Kenny Redfield

Personal information
- Born: August 12, 1968 (age 57) Chicago, Illinois, U.S.
- Listed height: 6 ft 6 in (1.98 m)
- Listed weight: 210 lb (95 kg)

Career information
- College: Michigan State
- NBA draft: 1990: undrafted
- Playing career: 1990–1998
- Position: Forward
- Number: 3

Career history
- 1990–1991: Sioux Falls Skyforce
- 1992–1993: 7-Up
- 1994–1995: Purefoods Tender Juicy Hotdogs
- 1996: Formula Shell Zoom Masters
- 1997: Sta. Lucia Realtors
- 1998: Purefoods Tender Juicy Hotdogs

Career highlights
- As player: PBA champion (1994 Commissioner's); 2× PBA Best Import (1994 Commissioner's, 1996 Commissioner's); CBA All-Rookie Team (1991); Big Ten Defensive Player of the Year (1990);

= Kenny Redfield =

American retired basketball player (born 1968)

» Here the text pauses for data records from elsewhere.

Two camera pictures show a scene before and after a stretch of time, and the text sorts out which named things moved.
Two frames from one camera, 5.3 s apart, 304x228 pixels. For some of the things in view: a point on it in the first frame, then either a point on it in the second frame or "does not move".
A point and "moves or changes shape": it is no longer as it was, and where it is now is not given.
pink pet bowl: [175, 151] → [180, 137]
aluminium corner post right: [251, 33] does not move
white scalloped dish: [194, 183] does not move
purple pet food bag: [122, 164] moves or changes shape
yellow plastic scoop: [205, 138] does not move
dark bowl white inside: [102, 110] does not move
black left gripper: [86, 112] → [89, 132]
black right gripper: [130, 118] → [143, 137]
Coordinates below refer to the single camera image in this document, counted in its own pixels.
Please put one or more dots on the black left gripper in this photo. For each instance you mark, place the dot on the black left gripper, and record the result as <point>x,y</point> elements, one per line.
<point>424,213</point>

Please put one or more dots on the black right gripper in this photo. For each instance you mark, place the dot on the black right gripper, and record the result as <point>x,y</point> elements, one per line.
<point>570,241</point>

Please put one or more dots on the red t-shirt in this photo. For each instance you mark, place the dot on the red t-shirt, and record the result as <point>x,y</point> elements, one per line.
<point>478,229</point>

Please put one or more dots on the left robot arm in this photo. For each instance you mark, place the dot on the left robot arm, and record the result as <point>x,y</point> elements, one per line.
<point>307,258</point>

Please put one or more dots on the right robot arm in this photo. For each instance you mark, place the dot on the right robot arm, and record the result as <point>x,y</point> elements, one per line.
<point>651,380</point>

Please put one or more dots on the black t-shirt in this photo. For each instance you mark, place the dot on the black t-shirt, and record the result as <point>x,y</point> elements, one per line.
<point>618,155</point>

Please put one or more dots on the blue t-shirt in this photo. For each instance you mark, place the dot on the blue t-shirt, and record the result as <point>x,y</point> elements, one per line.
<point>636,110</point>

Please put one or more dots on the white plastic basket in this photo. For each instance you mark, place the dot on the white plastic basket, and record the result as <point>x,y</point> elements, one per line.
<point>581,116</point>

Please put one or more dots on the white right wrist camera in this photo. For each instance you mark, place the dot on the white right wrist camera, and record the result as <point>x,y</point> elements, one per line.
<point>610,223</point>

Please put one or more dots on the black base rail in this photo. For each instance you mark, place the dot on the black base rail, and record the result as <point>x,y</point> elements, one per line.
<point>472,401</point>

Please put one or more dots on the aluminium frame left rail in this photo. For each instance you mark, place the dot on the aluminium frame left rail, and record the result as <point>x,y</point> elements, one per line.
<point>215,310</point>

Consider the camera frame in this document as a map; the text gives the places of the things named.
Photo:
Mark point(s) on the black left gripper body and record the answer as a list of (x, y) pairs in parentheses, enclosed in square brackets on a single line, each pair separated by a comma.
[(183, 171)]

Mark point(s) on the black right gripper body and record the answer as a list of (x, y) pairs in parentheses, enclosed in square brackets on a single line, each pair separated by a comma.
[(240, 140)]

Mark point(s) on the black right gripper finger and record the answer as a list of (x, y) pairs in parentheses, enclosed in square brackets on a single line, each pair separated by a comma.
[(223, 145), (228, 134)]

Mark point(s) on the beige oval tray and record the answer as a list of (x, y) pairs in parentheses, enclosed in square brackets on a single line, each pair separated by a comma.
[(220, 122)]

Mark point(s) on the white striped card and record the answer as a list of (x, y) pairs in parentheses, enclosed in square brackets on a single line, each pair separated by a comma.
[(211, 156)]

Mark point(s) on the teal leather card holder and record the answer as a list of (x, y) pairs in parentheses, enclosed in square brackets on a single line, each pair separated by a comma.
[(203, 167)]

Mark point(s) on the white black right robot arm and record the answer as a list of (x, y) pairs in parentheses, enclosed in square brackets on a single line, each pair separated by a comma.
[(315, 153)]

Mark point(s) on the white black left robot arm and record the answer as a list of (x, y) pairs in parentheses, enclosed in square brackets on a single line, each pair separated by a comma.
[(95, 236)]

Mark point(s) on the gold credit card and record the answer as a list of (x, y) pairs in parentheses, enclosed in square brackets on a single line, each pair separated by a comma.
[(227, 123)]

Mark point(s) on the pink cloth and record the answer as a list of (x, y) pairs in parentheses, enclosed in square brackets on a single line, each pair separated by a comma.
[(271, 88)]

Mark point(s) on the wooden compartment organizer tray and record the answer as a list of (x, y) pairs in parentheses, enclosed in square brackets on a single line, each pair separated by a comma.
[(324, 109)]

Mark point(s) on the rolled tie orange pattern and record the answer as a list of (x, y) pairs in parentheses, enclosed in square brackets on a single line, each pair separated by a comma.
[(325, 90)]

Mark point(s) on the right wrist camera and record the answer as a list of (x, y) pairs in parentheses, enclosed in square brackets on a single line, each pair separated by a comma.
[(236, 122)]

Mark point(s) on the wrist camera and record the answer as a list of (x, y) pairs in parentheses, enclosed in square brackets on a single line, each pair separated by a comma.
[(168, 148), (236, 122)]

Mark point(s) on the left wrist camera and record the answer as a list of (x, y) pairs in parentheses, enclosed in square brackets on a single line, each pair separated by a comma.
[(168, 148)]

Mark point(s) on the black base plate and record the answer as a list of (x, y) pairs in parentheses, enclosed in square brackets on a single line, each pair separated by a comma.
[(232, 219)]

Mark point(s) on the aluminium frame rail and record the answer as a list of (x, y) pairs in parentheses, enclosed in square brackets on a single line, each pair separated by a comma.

Kenny Redfield is an American retired professional basketball player, best known for playing for professional basketball teams in the Philippine Basketball Association from 1992 to 1998.

==Early career==
Redfield played for Michigan State Spartans, and won a Defensive Player of the Year in the Big Ten in 1990. He also played in the Continental Basketball Association (CBA) where he was selected to the All-Rookie Team in 1991.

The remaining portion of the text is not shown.